その男は、北原幸司君。レナの勤める病院で看護師をしている人。
そして幸司君が座布団を横に抜いて
「お嬢さんを私に下さい」
と深々と頭を下げてきた。
レナと一緒に聞きたかったこの言葉を、この人が持ってきてくれた。
それだけで俺は幸せで感無量だ。
幸司君を見て、レナの両親に「お嬢さんを僕に下さい」と言ったあの日のことが頭の中を駆け巡った。
あの時、レナがお義父さんがお義母さんが泣いてたな――。
緊張しているのだろうか、それとも俺の答えを待っているのだろうか、幸司君はなかなか頭を上げない。
そんな幸司君に、俺も座布団を横に抜いてあの言葉を送った。
「娘を愛してくれてありがとう。娘を美鈴を選んでくれてありがとう。そして美鈴と一緒に幸せになってほしい」
俺も幸司君に頭を下げる。
頭を上げた時、美鈴が泣いていた。
そして――
「お父ざん、ありがどう」
涙で上手くしゃべれてないが、美鈴は幸司君と一緒に俺に頭をさげた。
さあ、これからが大変だ。結納に式場選びにいずれ孫だって生まれてくるだろう。
この俺がおじいちゃんになる日も来るのかと思うと、今から楽しみでしかない。
こんな楽しみをレナと一緒に味わえないのが辛いが、きっとレナもあちらで喜んでくれていると思う。
これからは二人が手を取り合って生きていくんだ。
きっと喧嘩もするだろう。
難局にぶつかる日も来るだろう。
でも二人で手を取り合って向き合っていればきっと対処できる。
俺ができてきたんだ。美鈴や幸司君にできないことはないはずだ。
でも陰ながら応援だけはさせてほしい。
援助が必要な時にはできる限りのことをさせてほしい。
孫が生まれたら一番最初なんてことは言わないからこの手に抱かせてほしい。
レナの分まで俺に抱かせてほしい。
それだけが望みだ。
夜になり、幸司君と美鈴がホテルを取っているなんて言うもんだから、俺がキャンセル料を払い、ホテルをキャンセルさせた。

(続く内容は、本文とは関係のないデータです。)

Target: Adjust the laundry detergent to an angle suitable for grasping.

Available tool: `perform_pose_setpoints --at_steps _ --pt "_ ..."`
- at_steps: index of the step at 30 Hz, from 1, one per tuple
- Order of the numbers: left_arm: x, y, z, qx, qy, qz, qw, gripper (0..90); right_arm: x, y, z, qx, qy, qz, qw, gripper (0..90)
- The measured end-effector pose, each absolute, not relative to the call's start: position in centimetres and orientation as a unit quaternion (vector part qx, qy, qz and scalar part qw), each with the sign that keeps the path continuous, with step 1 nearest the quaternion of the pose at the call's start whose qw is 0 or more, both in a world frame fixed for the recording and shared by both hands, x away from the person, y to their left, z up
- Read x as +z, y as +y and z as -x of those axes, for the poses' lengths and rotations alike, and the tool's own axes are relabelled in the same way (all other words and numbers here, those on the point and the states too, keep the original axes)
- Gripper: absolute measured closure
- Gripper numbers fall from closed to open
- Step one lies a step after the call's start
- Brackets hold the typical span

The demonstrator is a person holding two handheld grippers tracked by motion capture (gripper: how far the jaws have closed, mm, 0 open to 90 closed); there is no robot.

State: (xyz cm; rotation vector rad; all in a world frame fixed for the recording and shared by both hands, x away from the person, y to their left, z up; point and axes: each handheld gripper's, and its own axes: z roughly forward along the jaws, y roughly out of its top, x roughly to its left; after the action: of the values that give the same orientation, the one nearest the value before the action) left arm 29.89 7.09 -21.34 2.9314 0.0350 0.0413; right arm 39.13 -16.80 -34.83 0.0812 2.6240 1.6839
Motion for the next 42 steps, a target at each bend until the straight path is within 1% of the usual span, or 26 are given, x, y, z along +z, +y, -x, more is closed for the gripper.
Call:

だってさ、この日のために布団もシーツも枕も新調したんだ。これくらいのわがままは許してほしい。大人げないとは思うけれども。
そして、夢だった義息子となる幸司君と一緒にお酒を飲んだ。実に美味しかった。
いつも飲んでる焼酎なんだけれども、それが今日ばかりは味が違った。
レナの写真の前にも盃を置いてやった。
きっと一緒に飲んでくれていると思う。
俺が心から愛した女性よ。
もう少しだけ待っていてほしい。
いつかそっちに行ったときに今日のこととか、いずれ生まれる孫のこととか、美鈴が幸司君と喧嘩した話とか、退屈なんてさせないくらいの色んな土産話を持って行ってあげるから。
どうかその時まで美鈴と幸司君の幸せをそっちから見守っていてほしい。
そっちに行ったときには、また夫婦をやろう。